Recounting his experience and why he joined InteliSys, Crane noted among his achievements that he had and his innovation team at Allscripts built the first iPad products that could work with EHRs.

Allscripts Remote was designed to address the needs of healthcare providers when they are outside the office and on call, such as look up a patient’s chart, write prescriptions and send them to a pharmacy, jot down notes such as patient interactions, check their schedule, and send a copy of a patient’s chart to the ER.

“We felt it was critical that the healthcare provider must be able to interact with the patient, not just see what was in the chart,” Crane said. “Allscripts Remote was released with the original iPad in 2009, and was updated for iPad 1 in 2010.”

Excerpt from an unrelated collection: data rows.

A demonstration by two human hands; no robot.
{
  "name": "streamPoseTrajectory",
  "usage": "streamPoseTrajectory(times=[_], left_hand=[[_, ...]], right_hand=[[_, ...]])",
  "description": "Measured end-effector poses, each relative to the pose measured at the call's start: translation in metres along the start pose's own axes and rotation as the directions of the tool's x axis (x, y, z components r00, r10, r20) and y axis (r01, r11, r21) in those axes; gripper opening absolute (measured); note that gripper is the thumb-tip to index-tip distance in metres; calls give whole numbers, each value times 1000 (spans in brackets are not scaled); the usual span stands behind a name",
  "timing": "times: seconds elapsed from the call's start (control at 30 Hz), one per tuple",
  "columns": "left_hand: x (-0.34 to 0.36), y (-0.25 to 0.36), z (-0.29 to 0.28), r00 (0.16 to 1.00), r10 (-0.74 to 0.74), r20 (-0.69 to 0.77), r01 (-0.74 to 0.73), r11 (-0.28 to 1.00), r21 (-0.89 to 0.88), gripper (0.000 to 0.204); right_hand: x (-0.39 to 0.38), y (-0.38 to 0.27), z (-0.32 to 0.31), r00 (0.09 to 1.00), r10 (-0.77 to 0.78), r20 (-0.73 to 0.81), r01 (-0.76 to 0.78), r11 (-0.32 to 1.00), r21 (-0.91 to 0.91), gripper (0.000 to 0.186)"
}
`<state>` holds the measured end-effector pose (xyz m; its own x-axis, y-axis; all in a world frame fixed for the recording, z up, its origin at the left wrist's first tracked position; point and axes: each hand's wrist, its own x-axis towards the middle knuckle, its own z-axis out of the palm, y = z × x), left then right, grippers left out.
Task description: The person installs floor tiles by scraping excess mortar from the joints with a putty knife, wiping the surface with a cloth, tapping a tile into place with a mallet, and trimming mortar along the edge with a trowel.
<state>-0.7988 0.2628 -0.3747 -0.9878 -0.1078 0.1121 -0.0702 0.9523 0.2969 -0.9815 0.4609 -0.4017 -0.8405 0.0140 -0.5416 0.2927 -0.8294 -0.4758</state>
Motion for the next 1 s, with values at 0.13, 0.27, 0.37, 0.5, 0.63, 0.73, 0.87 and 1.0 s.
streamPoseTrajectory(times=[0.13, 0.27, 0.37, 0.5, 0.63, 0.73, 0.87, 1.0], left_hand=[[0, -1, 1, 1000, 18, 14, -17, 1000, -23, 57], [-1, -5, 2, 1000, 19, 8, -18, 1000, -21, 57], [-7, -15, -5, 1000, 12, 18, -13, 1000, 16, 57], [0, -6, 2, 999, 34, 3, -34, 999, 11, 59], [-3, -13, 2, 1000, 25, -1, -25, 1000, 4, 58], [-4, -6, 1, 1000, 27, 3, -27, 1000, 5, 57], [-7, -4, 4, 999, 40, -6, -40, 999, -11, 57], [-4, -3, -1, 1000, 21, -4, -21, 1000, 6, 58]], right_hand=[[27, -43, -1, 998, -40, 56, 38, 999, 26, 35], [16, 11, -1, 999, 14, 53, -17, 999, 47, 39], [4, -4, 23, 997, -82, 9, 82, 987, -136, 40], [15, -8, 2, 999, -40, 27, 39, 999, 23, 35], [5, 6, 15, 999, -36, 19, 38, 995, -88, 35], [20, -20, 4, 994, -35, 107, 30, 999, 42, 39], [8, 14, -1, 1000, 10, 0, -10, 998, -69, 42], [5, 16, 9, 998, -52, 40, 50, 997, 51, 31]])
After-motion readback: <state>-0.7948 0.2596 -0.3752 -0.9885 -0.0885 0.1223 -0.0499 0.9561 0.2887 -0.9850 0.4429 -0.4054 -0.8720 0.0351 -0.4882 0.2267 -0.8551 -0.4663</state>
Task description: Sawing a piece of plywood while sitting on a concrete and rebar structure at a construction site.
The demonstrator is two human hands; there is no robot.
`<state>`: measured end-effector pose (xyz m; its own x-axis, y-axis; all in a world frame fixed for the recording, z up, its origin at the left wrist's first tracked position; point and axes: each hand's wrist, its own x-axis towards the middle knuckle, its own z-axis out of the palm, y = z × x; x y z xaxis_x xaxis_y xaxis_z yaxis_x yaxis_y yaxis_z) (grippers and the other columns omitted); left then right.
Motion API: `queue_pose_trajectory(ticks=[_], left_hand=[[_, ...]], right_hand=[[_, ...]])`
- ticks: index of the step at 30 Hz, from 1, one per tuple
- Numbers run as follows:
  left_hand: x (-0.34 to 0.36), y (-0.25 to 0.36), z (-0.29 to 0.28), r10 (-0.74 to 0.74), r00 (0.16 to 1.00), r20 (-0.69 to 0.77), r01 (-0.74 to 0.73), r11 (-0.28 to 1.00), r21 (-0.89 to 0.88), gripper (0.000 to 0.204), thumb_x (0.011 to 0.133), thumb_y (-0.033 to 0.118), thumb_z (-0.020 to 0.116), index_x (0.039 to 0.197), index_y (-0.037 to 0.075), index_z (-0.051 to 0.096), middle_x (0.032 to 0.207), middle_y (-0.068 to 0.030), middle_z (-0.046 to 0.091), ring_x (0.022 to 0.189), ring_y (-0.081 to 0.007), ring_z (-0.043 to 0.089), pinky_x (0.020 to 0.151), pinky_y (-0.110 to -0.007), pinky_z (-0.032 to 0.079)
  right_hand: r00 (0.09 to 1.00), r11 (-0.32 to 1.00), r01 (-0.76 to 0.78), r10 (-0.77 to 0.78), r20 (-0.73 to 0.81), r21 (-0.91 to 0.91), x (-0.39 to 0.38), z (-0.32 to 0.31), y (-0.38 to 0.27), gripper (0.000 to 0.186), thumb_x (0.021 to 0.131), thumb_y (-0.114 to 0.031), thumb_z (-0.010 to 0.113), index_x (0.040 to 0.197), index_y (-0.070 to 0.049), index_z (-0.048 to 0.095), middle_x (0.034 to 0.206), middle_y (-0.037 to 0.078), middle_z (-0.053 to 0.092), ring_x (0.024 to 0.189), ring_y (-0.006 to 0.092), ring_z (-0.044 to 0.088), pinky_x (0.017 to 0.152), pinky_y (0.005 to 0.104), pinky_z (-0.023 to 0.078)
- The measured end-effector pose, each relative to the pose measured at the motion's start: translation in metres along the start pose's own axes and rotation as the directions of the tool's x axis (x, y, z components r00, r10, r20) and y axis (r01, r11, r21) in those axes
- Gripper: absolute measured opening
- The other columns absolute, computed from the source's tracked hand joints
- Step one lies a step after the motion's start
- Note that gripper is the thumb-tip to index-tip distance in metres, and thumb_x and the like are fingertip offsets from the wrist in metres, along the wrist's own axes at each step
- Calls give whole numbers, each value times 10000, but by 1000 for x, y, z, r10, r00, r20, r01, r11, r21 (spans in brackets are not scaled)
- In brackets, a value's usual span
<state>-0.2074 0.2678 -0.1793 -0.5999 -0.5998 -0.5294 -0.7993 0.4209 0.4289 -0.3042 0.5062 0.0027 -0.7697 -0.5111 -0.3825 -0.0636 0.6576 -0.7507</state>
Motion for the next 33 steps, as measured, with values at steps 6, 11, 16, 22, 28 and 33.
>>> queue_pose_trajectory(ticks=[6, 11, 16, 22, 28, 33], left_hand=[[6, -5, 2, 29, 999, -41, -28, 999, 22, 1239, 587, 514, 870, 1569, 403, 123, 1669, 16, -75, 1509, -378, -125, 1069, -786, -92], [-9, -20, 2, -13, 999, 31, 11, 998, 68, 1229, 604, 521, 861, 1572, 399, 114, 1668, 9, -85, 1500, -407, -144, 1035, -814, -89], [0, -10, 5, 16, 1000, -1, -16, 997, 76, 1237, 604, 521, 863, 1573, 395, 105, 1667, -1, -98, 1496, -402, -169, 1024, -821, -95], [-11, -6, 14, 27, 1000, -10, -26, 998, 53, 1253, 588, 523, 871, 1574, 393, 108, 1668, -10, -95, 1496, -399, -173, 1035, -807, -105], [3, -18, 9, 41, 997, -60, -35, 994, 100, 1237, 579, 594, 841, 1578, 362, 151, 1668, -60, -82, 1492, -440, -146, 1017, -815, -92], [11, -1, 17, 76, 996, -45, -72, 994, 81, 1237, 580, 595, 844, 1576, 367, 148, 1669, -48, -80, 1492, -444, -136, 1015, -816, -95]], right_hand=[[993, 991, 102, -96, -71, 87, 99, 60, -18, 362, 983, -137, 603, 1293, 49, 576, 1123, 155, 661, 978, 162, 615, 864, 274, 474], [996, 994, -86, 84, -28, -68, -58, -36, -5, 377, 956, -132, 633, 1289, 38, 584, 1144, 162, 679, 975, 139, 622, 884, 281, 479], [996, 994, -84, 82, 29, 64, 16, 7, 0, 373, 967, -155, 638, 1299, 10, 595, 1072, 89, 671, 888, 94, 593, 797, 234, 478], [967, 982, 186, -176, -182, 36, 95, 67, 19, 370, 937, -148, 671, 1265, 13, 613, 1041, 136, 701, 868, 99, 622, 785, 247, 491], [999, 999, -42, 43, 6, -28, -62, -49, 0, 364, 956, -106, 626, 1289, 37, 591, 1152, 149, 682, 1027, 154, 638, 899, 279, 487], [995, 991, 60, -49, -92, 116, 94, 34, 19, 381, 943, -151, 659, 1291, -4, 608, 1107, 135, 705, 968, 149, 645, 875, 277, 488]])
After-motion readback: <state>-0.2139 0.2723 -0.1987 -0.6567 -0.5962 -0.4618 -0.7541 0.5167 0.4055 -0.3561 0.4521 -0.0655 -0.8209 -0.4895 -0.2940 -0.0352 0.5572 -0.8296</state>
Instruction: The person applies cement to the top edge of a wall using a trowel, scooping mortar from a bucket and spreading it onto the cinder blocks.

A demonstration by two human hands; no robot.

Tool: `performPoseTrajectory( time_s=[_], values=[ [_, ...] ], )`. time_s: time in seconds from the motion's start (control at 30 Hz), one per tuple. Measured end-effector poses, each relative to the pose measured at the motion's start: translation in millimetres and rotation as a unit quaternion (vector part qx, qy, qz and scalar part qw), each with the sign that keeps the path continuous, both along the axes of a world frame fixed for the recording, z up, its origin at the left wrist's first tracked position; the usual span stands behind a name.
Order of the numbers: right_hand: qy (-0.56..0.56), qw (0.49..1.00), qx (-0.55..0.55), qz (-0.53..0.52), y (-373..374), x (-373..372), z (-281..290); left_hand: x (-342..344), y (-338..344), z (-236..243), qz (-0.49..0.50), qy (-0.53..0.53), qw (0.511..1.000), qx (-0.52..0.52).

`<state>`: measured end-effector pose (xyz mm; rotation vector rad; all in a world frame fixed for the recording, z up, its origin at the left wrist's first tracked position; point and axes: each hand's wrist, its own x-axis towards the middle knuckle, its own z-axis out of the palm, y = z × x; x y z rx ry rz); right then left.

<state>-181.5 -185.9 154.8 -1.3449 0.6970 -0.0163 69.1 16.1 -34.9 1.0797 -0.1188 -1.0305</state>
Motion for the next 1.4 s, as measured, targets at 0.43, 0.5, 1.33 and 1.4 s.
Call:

He also developed a second application for in-office use called Allscripts Wand, released in 2012. It allowed healthcare providers to do what the main EHR application could do, such as enter vitals, allergies, medical history, write orders, among other functions.

But Crane said he had an unsatisfied desire to build technologies that could help patients in a meaningful way. 

One challenge that companies seeking to provide greater price transparency for medical procedures have encountered is outdated information. Crane acknowledged it can be a problem. When a brand medication’s patent expires, paving the way for generic alternatives to hit the market, it can take time for insurers to update their formularies. There is a wait for the updated data to move from insurance companies to local EHRs. It can take days or months before all that information is updated.